Work to be completed. Among the records that follow, how many lines include the string "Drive"? Only the number is wanted.

[[ Data provided open ]]

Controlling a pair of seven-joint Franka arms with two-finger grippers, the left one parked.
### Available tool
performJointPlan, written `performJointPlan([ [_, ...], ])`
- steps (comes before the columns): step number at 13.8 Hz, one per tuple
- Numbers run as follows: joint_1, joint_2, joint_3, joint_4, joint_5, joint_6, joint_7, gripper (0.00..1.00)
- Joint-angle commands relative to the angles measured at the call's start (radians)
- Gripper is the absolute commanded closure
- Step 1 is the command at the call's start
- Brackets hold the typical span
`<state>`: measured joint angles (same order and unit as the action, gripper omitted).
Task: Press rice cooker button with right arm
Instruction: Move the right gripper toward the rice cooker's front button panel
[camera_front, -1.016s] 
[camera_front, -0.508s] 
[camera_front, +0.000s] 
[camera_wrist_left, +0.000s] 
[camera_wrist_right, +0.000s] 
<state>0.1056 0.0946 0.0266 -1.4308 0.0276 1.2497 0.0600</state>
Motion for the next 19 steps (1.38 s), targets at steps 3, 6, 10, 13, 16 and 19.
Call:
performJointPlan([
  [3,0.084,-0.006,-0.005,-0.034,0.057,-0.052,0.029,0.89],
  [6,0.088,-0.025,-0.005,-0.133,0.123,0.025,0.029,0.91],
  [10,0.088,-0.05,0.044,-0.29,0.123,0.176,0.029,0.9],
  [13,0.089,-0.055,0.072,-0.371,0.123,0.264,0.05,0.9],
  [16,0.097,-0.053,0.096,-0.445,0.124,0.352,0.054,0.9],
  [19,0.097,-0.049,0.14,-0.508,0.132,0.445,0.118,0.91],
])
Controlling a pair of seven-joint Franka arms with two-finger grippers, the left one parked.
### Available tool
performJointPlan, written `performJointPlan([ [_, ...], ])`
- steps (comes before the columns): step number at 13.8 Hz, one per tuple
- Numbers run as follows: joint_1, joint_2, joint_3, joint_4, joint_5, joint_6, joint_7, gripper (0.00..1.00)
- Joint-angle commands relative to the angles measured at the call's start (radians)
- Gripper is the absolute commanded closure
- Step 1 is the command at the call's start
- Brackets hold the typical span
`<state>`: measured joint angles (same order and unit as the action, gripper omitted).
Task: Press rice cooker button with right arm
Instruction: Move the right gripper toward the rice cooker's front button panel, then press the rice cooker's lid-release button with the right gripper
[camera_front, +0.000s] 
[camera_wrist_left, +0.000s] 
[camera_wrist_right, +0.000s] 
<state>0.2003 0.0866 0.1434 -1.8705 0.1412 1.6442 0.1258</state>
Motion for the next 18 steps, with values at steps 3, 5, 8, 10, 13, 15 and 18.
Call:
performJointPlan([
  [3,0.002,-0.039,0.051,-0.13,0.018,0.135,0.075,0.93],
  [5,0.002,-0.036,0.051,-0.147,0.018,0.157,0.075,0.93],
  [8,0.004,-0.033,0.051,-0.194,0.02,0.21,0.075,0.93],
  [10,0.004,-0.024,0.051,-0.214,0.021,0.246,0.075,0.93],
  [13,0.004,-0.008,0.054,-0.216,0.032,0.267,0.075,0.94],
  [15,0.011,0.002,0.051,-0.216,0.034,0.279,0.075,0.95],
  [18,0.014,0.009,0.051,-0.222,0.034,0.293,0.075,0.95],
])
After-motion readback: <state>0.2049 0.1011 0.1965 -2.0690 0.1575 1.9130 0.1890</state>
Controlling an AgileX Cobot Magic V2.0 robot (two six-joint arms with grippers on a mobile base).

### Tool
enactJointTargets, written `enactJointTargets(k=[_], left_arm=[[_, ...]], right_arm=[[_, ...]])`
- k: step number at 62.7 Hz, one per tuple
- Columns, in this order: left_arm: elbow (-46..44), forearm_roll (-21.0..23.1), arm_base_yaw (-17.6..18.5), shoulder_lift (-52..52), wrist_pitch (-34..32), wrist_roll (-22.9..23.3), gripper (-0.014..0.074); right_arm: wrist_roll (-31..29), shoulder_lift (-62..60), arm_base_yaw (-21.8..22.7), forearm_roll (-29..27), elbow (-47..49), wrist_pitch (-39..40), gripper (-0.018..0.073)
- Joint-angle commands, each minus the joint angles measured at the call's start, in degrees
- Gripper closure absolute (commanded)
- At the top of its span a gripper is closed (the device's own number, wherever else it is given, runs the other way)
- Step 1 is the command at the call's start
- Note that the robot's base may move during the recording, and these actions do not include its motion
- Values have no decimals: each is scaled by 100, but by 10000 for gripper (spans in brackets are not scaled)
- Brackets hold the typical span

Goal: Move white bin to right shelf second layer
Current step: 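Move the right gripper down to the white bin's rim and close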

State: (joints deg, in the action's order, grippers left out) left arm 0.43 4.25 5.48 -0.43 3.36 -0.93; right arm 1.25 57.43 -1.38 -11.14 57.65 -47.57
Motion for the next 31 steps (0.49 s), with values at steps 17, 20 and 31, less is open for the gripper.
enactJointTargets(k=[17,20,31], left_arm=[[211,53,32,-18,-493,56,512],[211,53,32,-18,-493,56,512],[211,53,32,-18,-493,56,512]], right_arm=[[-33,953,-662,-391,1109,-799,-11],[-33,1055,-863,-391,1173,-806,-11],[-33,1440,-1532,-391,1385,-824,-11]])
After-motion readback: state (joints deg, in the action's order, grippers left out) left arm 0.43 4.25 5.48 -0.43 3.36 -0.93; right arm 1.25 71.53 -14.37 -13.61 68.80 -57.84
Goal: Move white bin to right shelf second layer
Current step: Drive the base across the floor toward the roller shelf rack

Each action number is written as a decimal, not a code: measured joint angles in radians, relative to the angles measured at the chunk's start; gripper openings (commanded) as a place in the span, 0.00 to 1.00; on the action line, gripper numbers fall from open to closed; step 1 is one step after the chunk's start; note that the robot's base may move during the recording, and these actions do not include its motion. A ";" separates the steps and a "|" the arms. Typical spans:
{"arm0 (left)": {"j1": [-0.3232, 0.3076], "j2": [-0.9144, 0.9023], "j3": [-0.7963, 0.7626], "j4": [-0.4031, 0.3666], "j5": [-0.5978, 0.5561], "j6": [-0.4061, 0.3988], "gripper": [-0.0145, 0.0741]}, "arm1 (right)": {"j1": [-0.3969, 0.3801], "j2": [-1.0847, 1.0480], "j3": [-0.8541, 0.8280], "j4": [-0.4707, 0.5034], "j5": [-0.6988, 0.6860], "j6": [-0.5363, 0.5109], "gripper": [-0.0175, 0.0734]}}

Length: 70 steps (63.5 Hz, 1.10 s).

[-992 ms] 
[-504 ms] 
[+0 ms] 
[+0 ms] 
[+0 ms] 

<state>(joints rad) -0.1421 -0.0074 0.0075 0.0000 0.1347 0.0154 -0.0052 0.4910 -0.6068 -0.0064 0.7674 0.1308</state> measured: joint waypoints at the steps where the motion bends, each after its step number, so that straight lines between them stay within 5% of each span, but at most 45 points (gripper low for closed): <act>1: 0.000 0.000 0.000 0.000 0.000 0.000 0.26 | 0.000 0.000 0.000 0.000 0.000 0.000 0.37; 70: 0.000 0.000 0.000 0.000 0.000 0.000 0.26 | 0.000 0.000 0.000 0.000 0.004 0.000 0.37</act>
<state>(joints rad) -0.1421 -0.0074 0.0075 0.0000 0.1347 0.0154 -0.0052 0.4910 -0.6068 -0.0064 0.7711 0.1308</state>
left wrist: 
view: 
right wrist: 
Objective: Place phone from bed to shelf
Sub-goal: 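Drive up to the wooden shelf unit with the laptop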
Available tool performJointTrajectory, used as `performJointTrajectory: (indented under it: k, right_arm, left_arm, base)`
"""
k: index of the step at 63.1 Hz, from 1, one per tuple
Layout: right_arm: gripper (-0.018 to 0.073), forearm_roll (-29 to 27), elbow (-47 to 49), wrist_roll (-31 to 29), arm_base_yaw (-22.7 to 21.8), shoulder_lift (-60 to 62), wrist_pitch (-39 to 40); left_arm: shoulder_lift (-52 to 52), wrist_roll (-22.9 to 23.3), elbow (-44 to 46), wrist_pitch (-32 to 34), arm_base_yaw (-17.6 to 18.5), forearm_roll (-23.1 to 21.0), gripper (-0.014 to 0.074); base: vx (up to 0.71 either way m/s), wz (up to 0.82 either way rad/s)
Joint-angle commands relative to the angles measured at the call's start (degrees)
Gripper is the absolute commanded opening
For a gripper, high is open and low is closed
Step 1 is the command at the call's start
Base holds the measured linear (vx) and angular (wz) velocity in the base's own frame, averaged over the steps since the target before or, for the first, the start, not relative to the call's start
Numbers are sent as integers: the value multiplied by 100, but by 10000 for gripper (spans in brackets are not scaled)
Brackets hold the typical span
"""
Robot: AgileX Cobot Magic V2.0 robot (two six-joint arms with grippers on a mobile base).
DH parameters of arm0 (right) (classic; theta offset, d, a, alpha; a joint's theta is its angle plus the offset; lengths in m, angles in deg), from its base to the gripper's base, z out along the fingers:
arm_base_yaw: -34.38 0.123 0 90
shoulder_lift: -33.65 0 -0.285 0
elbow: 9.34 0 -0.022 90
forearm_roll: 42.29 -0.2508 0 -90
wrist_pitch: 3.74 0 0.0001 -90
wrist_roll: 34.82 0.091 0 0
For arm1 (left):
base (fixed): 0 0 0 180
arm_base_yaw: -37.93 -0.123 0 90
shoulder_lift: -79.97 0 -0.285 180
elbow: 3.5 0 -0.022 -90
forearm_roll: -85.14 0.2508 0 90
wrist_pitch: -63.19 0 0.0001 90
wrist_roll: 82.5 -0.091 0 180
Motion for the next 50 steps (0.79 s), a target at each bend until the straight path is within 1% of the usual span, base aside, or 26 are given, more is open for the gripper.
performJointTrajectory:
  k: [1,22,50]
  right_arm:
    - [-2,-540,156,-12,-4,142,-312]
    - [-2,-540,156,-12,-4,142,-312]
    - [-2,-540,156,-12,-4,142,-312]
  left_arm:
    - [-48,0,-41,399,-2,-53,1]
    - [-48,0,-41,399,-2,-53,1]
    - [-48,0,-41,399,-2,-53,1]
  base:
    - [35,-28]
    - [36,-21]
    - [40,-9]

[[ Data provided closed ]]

Result. 2